Which lines belong in the answer? Exactly those from the line containing "For each instance, a" through the last line of the records below, repeated as written.
START EXERCISE MATERIALS
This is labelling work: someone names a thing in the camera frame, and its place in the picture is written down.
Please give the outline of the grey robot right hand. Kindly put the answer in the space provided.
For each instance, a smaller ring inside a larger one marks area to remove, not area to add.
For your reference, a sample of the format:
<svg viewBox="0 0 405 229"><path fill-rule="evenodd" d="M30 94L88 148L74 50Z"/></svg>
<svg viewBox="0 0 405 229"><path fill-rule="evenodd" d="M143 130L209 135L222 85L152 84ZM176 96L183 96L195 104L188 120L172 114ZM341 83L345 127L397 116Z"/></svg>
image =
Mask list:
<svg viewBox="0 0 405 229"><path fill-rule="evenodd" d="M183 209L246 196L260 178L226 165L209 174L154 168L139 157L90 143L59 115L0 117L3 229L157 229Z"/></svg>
END EXERCISE MATERIALS
WRITTEN SOLUTION -
For each instance, a smaller ring inside a larger one marks area to remove, not area to add.
For your reference, a sample of the format:
<svg viewBox="0 0 405 229"><path fill-rule="evenodd" d="M30 94L88 148L74 50Z"/></svg>
<svg viewBox="0 0 405 229"><path fill-rule="evenodd" d="M143 130L209 135L222 85L152 84ZM176 96L183 96L195 104L188 120L172 114ZM341 83L345 127L397 116Z"/></svg>
image =
Mask list:
<svg viewBox="0 0 405 229"><path fill-rule="evenodd" d="M183 209L246 196L260 178L226 165L209 174L154 168L139 157L90 143L59 115L0 117L3 229L157 229Z"/></svg>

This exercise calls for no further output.